Brief: Copy out all of the lines below exactly; the pictures do not belong in the copy.
##### Data supplied
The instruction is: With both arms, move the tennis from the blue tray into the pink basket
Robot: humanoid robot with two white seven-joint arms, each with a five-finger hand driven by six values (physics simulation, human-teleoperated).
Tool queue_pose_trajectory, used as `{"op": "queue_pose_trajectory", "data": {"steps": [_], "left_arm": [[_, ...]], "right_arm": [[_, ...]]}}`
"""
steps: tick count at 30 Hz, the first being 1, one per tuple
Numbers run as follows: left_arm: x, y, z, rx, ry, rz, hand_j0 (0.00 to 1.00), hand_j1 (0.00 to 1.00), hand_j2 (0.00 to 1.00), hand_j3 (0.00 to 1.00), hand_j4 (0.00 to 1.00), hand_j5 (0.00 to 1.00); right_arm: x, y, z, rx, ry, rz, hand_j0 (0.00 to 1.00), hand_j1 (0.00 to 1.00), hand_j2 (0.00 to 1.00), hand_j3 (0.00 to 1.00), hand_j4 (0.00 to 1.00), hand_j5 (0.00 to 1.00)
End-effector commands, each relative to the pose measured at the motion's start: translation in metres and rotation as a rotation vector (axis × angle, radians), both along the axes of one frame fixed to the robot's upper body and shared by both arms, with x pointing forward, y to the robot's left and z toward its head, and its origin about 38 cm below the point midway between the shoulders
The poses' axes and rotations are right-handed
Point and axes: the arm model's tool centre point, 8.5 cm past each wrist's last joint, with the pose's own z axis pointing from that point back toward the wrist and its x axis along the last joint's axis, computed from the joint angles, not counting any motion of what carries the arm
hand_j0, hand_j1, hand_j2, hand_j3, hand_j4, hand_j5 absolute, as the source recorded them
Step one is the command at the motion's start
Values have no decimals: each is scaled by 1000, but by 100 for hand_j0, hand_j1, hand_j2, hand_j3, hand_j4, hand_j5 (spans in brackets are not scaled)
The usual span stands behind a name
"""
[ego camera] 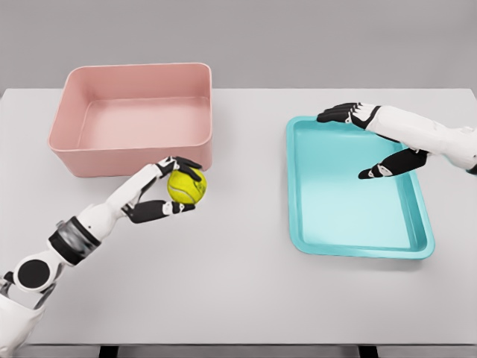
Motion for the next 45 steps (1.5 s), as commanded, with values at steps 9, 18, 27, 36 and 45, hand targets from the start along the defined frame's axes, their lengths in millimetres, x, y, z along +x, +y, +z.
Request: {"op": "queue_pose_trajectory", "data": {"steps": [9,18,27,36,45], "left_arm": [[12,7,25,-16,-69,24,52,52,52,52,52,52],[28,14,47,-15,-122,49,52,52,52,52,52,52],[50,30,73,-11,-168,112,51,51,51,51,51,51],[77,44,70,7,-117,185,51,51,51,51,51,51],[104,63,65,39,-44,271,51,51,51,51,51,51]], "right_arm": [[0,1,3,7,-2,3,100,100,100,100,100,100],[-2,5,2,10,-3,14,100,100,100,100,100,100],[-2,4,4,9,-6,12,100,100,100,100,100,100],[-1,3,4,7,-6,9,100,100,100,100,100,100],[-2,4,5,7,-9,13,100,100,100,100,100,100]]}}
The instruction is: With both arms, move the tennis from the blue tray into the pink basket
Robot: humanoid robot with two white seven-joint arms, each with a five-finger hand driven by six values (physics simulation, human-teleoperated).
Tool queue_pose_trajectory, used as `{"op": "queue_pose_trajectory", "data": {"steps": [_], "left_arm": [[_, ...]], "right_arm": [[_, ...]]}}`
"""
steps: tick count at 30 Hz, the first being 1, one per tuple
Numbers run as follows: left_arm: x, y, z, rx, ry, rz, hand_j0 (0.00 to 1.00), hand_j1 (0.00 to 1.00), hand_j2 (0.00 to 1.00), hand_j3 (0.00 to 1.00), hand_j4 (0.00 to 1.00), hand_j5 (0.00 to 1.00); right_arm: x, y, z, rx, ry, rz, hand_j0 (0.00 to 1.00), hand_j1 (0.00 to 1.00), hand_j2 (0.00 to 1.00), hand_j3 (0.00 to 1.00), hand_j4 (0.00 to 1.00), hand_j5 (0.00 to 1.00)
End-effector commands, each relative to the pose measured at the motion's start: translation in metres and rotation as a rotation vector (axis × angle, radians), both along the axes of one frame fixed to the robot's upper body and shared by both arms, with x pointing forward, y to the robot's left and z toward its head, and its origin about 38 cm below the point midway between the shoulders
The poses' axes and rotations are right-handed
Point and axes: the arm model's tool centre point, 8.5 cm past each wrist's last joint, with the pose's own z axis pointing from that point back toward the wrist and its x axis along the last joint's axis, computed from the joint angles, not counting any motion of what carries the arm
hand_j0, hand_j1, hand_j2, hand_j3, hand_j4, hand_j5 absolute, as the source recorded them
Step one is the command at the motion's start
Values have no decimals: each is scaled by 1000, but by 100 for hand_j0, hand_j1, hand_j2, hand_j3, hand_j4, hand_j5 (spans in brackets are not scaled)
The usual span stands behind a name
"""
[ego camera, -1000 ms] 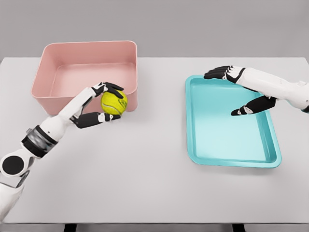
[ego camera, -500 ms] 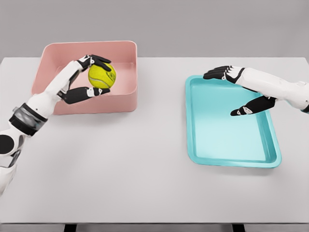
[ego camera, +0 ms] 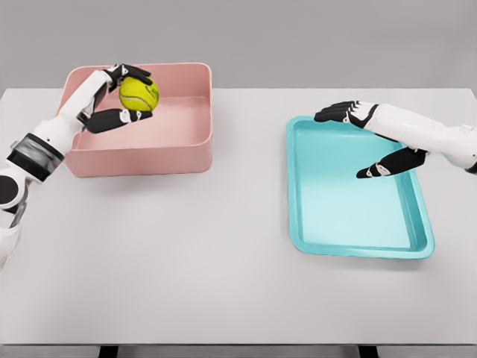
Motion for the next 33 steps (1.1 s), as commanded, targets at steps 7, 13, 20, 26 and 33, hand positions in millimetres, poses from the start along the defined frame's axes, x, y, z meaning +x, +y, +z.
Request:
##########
Completed task:
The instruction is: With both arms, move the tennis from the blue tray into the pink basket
Robot: humanoid robot with two white seven-joint arms, each with a five-finger hand driven by six values (physics simulation, human-teleoperated).
Tool queue_pose_trajectory, used as `{"op": "queue_pose_trajectory", "data": {"steps": [_], "left_arm": [[_, ...]], "right_arm": [[_, ...]]}}`
"""
steps: tick count at 30 Hz, the first being 1, one per tuple
Numbers run as follows: left_arm: x, y, z, rx, ry, rz, hand_j0 (0.00 to 1.00), hand_j1 (0.00 to 1.00), hand_j2 (0.00 to 1.00), hand_j3 (0.00 to 1.00), hand_j4 (0.00 to 1.00), hand_j5 (0.00 to 1.00); right_arm: x, y, z, rx, ry, rz, hand_j0 (0.00 to 1.00), hand_j1 (0.00 to 1.00), hand_j2 (0.00 to 1.00), hand_j3 (0.00 to 1.00), hand_j4 (0.00 to 1.00), hand_j5 (0.00 to 1.00)
End-effector commands, each relative to the pose measured at the motion's start: translation in metres and rotation as a rotation vector (axis × angle, radians), both along the axes of one frame fixed to the robot's upper body and shared by both arms, with x pointing forward, y to the robot's left and z toward its head, and its origin about 38 cm below the point midway between the shoulders
The poses' axes and rotations are right-handed
Point and axes: the arm model's tool centre point, 8.5 cm past each wrist's last joint, with the pose's own z axis pointing from that point back toward the wrist and its x axis along the last joint's axis, computed from the joint angles, not counting any motion of what carries the arm
hand_j0, hand_j1, hand_j2, hand_j3, hand_j4, hand_j5 absolute, as the source recorded them
Step one is the command at the motion's start
Values have no decimals: each is scaled by 1000, but by 100 for hand_j0, hand_j1, hand_j2, hand_j3, hand_j4, hand_j5 (spans in brackets are not scaled)
The usual span stands behind a name
"""
[ego camera] 
Motion for the next 45 steps (1.5 s), as commanded, with values at steps 9, 18, 27, 36 and 45, hand targets from the start along the defined frame's axes, their lengths in millimetres, x, y, z along +x, +y, +z.
Request: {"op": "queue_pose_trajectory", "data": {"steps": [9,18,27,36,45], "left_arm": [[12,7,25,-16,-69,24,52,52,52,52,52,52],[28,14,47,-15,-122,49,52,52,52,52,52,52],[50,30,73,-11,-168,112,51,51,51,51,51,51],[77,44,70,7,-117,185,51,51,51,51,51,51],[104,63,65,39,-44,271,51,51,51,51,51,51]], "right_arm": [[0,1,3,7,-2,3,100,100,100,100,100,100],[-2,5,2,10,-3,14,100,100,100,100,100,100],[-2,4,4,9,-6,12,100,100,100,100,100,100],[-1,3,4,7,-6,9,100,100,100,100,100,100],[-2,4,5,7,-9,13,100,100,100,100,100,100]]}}
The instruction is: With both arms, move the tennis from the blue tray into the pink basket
Robot: humanoid robot with two white seven-joint arms, each with a five-finger hand driven by six values (physics simulation, human-teleoperated).
Tool queue_pose_trajectory, used as `{"op": "queue_pose_trajectory", "data": {"steps": [_], "left_arm": [[_, ...]], "right_arm": [[_, ...]]}}`
"""
steps: tick count at 30 Hz, the first being 1, one per tuple
Numbers run as follows: left_arm: x, y, z, rx, ry, rz, hand_j0 (0.00 to 1.00), hand_j1 (0.00 to 1.00), hand_j2 (0.00 to 1.00), hand_j3 (0.00 to 1.00), hand_j4 (0.00 to 1.00), hand_j5 (0.00 to 1.00); right_arm: x, y, z, rx, ry, rz, hand_j0 (0.00 to 1.00), hand_j1 (0.00 to 1.00), hand_j2 (0.00 to 1.00), hand_j3 (0.00 to 1.00), hand_j4 (0.00 to 1.00), hand_j5 (0.00 to 1.00)
End-effector commands, each relative to the pose measured at the motion's start: translation in metres and rotation as a rotation vector (axis × angle, radians), both along the axes of one frame fixed to the robot's upper body and shared by both arms, with x pointing forward, y to the robot's left and z toward its head, and its origin about 38 cm below the point midway between the shoulders
The poses' axes and rotations are right-handed
Point and axes: the arm model's tool centre point, 8.5 cm past each wrist's last joint, with the pose's own z axis pointing from that point back toward the wrist and its x axis along the last joint's axis, computed from the joint angles, not counting any motion of what carries the arm
hand_j0, hand_j1, hand_j2, hand_j3, hand_j4, hand_j5 absolute, as the source recorded them
Step one is the command at the motion's start
Values have no decimals: each is scaled by 1000, but by 100 for hand_j0, hand_j1, hand_j2, hand_j3, hand_j4, hand_j5 (spans in brackets are not scaled)
The usual span stands behind a name
"""
[ego camera, -1000 ms] 
[ego camera, -500 ms] 
[ego camera, +0 ms] 
Motion for the next 33 steps (1.1 s), as commanded, targets at steps 7, 13, 20, 26 and 33, hand positions in millimetres, poses from the start along the defined frame's axes, x, y, z meaning +x, +y, +z.
Request:

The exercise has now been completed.